Problem
Transcribe all records below exactly, without images.
Segment Start: Information shown
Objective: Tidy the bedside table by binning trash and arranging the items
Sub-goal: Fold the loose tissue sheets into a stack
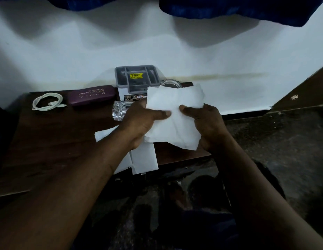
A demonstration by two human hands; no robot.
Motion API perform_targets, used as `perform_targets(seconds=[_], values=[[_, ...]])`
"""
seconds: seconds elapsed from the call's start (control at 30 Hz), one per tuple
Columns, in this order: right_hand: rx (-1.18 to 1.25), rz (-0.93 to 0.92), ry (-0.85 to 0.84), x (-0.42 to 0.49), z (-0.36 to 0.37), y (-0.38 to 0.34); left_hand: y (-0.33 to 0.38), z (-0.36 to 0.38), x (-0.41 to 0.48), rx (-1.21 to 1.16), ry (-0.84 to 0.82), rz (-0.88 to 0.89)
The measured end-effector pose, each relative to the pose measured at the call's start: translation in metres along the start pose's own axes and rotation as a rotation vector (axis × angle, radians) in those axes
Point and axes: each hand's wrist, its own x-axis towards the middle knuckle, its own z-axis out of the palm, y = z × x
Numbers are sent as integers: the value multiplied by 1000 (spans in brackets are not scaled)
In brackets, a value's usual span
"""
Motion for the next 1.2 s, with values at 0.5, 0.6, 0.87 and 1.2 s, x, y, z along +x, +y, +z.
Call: perform_targets(seconds=[0.5,0.6,0.87,1.2], values=[[-63,-35,0,-7,12,-8,12,-14,-3,-210,101,-87],[-2,-13,-11,-9,17,-10,14,-16,-8,-193,48,-102],[-15,-129,-74,-14,51,-14,20,-41,-14,-181,63,-66],[-23,-69,-181,-38,143,-4,3,-118,-49,-149,300,138]])
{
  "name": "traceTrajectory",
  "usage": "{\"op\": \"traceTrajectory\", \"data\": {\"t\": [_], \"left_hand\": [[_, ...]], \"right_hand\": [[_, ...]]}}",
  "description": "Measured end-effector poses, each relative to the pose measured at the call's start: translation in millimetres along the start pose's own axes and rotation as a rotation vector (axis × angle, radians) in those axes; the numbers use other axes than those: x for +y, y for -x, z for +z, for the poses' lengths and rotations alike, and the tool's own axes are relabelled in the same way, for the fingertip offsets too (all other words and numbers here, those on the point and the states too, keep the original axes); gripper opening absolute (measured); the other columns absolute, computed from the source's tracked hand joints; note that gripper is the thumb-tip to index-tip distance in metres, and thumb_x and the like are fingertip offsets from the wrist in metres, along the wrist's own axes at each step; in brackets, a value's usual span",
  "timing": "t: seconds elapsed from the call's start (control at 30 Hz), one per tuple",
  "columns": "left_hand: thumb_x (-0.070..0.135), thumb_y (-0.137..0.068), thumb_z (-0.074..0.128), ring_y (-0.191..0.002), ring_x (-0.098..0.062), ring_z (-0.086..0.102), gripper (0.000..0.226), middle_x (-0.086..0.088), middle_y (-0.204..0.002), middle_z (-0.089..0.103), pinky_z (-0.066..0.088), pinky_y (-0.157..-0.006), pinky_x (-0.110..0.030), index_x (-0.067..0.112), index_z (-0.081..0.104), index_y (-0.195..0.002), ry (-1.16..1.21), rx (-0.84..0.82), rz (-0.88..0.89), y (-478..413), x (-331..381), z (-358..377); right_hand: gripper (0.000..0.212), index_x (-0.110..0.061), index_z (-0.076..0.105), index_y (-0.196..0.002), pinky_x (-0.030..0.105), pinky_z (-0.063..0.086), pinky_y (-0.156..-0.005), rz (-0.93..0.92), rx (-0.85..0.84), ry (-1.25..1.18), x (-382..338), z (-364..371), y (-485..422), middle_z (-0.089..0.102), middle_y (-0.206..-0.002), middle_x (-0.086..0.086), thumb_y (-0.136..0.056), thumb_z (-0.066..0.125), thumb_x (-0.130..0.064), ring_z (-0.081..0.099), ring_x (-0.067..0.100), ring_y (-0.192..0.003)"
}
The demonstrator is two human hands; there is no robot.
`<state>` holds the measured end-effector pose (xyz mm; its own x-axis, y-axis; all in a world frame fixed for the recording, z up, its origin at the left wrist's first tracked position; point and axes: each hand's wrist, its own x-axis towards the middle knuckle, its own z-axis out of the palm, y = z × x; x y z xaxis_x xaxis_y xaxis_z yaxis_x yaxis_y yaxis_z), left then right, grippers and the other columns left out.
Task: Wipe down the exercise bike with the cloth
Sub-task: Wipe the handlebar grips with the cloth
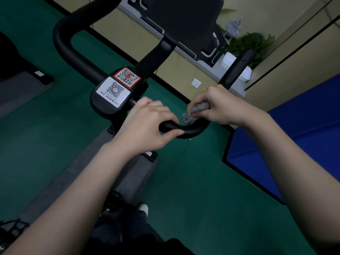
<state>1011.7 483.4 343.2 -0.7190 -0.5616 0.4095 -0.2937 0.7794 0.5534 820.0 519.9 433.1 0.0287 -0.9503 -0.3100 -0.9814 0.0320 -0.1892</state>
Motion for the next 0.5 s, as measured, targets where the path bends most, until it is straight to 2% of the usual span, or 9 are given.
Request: {"op": "traceTrajectory", "data": {"t": [0.13, 0.23, 0.37, 0.5], "left_hand": [[0.060, -0.085, 0.046, -0.090, -0.013, 0.060, 0.046, 0.011, -0.088, 0.070, 0.035, -0.090, -0.034, 0.023, 0.072, -0.095, -0.031, 0.000, -0.035, -1.1, 6.3, 2.7], [0.060, -0.089, 0.038, -0.090, -0.018, 0.061, 0.054, 0.007, -0.088, 0.070, 0.040, -0.088, -0.037, 0.020, 0.072, -0.100, -0.102, 0.010, -0.024, -7.3, 20.0, 7.7], [0.056, -0.091, 0.044, -0.090, -0.021, 0.063, 0.046, 0.004, -0.091, 0.068, 0.045, -0.084, -0.037, 0.021, 0.067, -0.110, -0.123, -0.021, -0.024, -15.7, 37.5, 20.5], [0.051, -0.087, 0.057, -0.076, -0.022, 0.066, 0.039, 0.005, -0.085, 0.070, 0.049, -0.075, -0.033, 0.020, 0.067, -0.111, -0.171, 0.001, -0.038, -14.5, 42.1, 29.4]], "right_hand": [[0.018, -0.012, 0.075, -0.097, 0.022, 0.039, -0.087, 0.070, 0.511, -0.116, 20.0, 21.7, 16.4, 0.070, -0.096, -0.003, -0.083, 0.069, -0.002, 0.055, 0.022, -0.099], [0.022, -0.008, 0.074, -0.096, 0.013, 0.038, -0.090, 0.042, 0.822, -0.279, 16.7, 58.7, 31.4, 0.067, -0.099, -0.006, -0.078, 0.072, 0.004, 0.058, 0.024, -0.100], [0.026, -0.001, 0.072, -0.096, 0.025, 0.044, -0.094, 0.118, 1.127, -0.459, 12.9, 96.4, 34.6, 0.067, -0.105, 0.007, -0.077, 0.066, 0.015, 0.057, 0.027, -0.104], [0.020, 0.002, 0.068, -0.096, 0.026, 0.044, -0.096, 0.278, 1.340, -0.721, -4.4, 116.0, 28.6, 0.063, -0.108, 0.010, -0.080, 0.062, 0.012, 0.057, 0.027, -0.109]]}}
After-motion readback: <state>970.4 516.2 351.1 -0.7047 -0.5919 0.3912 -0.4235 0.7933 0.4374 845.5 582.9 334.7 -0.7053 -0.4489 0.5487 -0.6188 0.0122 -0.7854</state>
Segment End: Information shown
Task response
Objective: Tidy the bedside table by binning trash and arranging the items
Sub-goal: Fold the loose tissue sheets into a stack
A demonstration by two human hands; no robot.
Motion API perform_targets, used as `perform_targets(seconds=[_], values=[[_, ...]])`
"""
seconds: seconds elapsed from the call's start (control at 30 Hz), one per tuple
Columns, in this order: right_hand: rx (-1.18 to 1.25), rz (-0.93 to 0.92), ry (-0.85 to 0.84), x (-0.42 to 0.49), z (-0.36 to 0.37), y (-0.38 to 0.34); left_hand: y (-0.33 to 0.38), z (-0.36 to 0.38), x (-0.41 to 0.48), rx (-1.21 to 1.16), ry (-0.84 to 0.82), rz (-0.88 to 0.89)
The measured end-effector pose, each relative to the pose measured at the call's start: translation in metres along the start pose's own axes and rotation as a rotation vector (axis × angle, radians) in those axes
Point and axes: each hand's wrist, its own x-axis towards the middle knuckle, its own z-axis out of the palm, y = z × x
Numbers are sent as integers: the value multiplied by 1000 (spans in brackets are not scaled)
In brackets, a value's usual span
"""
Motion for the next 1.2 s, with values at 0.5, 0.6, 0.87 and 1.2 s, x, y, z along +x, +y, +z.
Call: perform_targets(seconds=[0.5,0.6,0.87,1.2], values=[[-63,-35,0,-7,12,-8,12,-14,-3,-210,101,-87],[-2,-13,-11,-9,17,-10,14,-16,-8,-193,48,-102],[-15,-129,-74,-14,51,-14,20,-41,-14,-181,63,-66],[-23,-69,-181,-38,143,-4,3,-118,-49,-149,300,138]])
{
  "name": "traceTrajectory",
  "usage": "{\"op\": \"traceTrajectory\", \"data\": {\"t\": [_], \"left_hand\": [[_, ...]], \"right_hand\": [[_, ...]]}}",
  "description": "Measured end-effector poses, each relative to the pose measured at the call's start: translation in millimetres along the start pose's own axes and rotation as a rotation vector (axis × angle, radians) in those axes; the numbers use other axes than those: x for +y, y for -x, z for +z, for the poses' lengths and rotations alike, and the tool's own axes are relabelled in the same way, for the fingertip offsets too (all other words and numbers here, those on the point and the states too, keep the original axes); gripper opening absolute (measured); the other columns absolute, computed from the source's tracked hand joints; note that gripper is the thumb-tip to index-tip distance in metres, and thumb_x and the like are fingertip offsets from the wrist in metres, along the wrist's own axes at each step; in brackets, a value's usual span",
  "timing": "t: seconds elapsed from the call's start (control at 30 Hz), one per tuple",
  "columns": "left_hand: thumb_x (-0.070..0.135), thumb_y (-0.137..0.068), thumb_z (-0.074..0.128), ring_y (-0.191..0.002), ring_x (-0.098..0.062), ring_z (-0.086..0.102), gripper (0.000..0.226), middle_x (-0.086..0.088), middle_y (-0.204..0.002), middle_z (-0.089..0.103), pinky_z (-0.066..0.088), pinky_y (-0.157..-0.006), pinky_x (-0.110..0.030), index_x (-0.067..0.112), index_z (-0.081..0.104), index_y (-0.195..0.002), ry (-1.16..1.21), rx (-0.84..0.82), rz (-0.88..0.89), y (-478..413), x (-331..381), z (-358..377); right_hand: gripper (0.000..0.212), index_x (-0.110..0.061), index_z (-0.076..0.105), index_y (-0.196..0.002), pinky_x (-0.030..0.105), pinky_z (-0.063..0.086), pinky_y (-0.156..-0.005), rz (-0.93..0.92), rx (-0.85..0.84), ry (-1.25..1.18), x (-382..338), z (-364..371), y (-485..422), middle_z (-0.089..0.102), middle_y (-0.206..-0.002), middle_x (-0.086..0.086), thumb_y (-0.136..0.056), thumb_z (-0.066..0.125), thumb_x (-0.130..0.064), ring_z (-0.081..0.099), ring_x (-0.067..0.100), ring_y (-0.192..0.003)"
}
The demonstrator is two human hands; there is no robot.
`<state>` holds the measured end-effector pose (xyz mm; its own x-axis, y-axis; all in a world frame fixed for the recording, z up, its origin at the left wrist's first tracked position; point and axes: each hand's wrist, its own x-axis towards the middle knuckle, its own z-axis out of the palm, y = z × x; x y z xaxis_x xaxis_y xaxis_z yaxis_x yaxis_y yaxis_z), left then right, grippers and the other columns left out.
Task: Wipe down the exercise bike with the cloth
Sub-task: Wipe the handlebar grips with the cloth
<state>1011.7 483.4 343.2 -0.7190 -0.5616 0.4095 -0.2937 0.7794 0.5534 820.0 519.9 433.1 0.0287 -0.9503 -0.3100 -0.9814 0.0320 -0.1892</state>
Motion for the next 0.5 s, as measured, targets where the path bends most, until it is straight to 2% of the usual span, or 9 are given.
Request: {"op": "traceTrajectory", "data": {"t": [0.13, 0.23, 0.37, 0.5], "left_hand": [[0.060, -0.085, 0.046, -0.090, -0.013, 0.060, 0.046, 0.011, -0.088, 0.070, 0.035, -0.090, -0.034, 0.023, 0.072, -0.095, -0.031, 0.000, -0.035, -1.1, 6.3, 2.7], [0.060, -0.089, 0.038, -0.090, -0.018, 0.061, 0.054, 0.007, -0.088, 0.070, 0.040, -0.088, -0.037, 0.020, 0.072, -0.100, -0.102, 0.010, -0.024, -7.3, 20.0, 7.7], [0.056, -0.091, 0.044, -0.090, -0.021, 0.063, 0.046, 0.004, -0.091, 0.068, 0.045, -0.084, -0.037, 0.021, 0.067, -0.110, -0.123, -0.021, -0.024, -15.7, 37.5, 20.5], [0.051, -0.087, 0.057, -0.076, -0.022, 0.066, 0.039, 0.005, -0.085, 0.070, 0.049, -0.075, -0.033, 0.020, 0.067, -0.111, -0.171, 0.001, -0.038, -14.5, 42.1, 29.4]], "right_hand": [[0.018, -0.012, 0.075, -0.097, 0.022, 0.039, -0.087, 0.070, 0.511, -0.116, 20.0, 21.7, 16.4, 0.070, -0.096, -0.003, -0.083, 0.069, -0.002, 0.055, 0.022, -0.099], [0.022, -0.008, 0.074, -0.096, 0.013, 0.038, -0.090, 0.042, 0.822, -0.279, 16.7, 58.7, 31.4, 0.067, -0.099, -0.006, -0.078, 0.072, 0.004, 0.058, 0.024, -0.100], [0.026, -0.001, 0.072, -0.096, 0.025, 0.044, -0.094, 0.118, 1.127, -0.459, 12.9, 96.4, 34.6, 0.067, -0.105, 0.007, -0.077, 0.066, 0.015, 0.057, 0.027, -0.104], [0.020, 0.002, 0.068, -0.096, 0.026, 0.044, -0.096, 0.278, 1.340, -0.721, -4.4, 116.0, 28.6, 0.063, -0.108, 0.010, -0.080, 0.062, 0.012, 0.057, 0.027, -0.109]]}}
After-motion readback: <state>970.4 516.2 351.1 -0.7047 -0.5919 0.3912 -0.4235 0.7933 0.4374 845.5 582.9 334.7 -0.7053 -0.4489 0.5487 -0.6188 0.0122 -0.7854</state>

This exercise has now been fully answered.